Luminous, monks, is the mind. And it is defiled by incoming defilements.

                  - Pabhassara Sutta: Luminous

The mind can also be described as spacious, of the nature of space, nowhere to be found (there was a text that said "Wherever you are looking for the mind, that is the wrong place"!), unsupported, unestablished. The mind is not internal to the body; nor is it to be found existing externally. For the first of these points, the Shurangama Sutta makes it like this:

If you cannot perceive your internal organs, how could you perceive what is external to you?
"Therefore you should know that declaring that the aware and knowing mind is inside the body is an impossible statement."

A typical division is between the ignorant and the enlightened mind. Vatthupama Sutta describes the mind of a monk who is virtuous, developed in concentration and wise as "grown great, lofty, boundless and free from enmity and ill will". 

The biggest thing in the world is the sky. Whatever has form cannot be called great. The sky alone has no form, thus is it called great. All natures have their limits and cannot be called great. Our buddha nature alone has no limits, thus is it called great. The sky has no quarters. If you see its quarters, you are focusing on a perception. By the same token, our buddha nature is free of the four perceptions of self, being, life, and soul.

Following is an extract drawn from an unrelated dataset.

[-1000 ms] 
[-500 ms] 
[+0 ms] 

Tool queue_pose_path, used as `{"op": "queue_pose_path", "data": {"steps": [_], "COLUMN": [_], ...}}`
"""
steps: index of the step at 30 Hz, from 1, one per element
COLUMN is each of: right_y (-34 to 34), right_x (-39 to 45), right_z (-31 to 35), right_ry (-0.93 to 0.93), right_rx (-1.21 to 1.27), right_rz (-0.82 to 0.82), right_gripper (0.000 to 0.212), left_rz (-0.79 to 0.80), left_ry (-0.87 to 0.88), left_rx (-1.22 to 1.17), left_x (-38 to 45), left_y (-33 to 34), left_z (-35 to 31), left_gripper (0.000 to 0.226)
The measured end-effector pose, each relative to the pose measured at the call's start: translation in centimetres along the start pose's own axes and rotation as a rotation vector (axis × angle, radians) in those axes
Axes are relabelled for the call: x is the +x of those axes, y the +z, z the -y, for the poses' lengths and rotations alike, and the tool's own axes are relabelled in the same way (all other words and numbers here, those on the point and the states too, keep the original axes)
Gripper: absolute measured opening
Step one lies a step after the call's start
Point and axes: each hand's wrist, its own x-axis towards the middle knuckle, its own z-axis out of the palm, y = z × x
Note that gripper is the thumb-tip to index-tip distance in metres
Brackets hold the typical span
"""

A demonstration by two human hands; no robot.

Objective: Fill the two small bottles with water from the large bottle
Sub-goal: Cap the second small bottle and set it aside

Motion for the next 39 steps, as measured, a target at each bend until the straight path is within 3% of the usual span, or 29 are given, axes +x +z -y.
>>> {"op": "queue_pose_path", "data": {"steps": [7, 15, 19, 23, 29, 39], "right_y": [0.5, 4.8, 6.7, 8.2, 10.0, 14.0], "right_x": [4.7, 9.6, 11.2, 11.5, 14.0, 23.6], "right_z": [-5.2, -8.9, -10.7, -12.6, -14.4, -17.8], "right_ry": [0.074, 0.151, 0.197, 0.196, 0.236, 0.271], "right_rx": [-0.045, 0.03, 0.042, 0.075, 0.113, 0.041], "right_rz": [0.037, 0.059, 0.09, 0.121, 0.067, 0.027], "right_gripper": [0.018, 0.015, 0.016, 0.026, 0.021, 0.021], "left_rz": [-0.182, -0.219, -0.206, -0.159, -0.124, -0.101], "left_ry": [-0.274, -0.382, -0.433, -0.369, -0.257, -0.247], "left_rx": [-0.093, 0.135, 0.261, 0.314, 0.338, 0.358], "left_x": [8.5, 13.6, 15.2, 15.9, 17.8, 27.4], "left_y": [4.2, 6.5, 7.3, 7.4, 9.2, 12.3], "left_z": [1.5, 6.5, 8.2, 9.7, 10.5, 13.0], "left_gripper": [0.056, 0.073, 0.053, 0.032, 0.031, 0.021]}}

                - Hui Neng 

The unenlightened mind is merely a sky-mind covered in clouds of ignorance, but its nature of spaciousness and unobstruction does not change even when it clears and becomes "enlightened":

when a cloud covers the sun, the sky’s spaciousness is not affected by the cloud, nor by whether the sun is visible or not. Chan methods and teachings point to the realization
that who we truly are can never be covered by the clouds of vexations and afflictions. The point is that we should not get bogged down by the clouds, but instead we should see the big picture—the sky

        - Guo Gu: The Essence of Chan 

1 comment:

  1. https://www.lionsroar.com/bodhichitta-the-excellence-of-awakened-heart/
    Here, Pema Chödrön writes: "bodhichitta—like the open sky—is always here, undiminished by the clouds that temporarily cover it".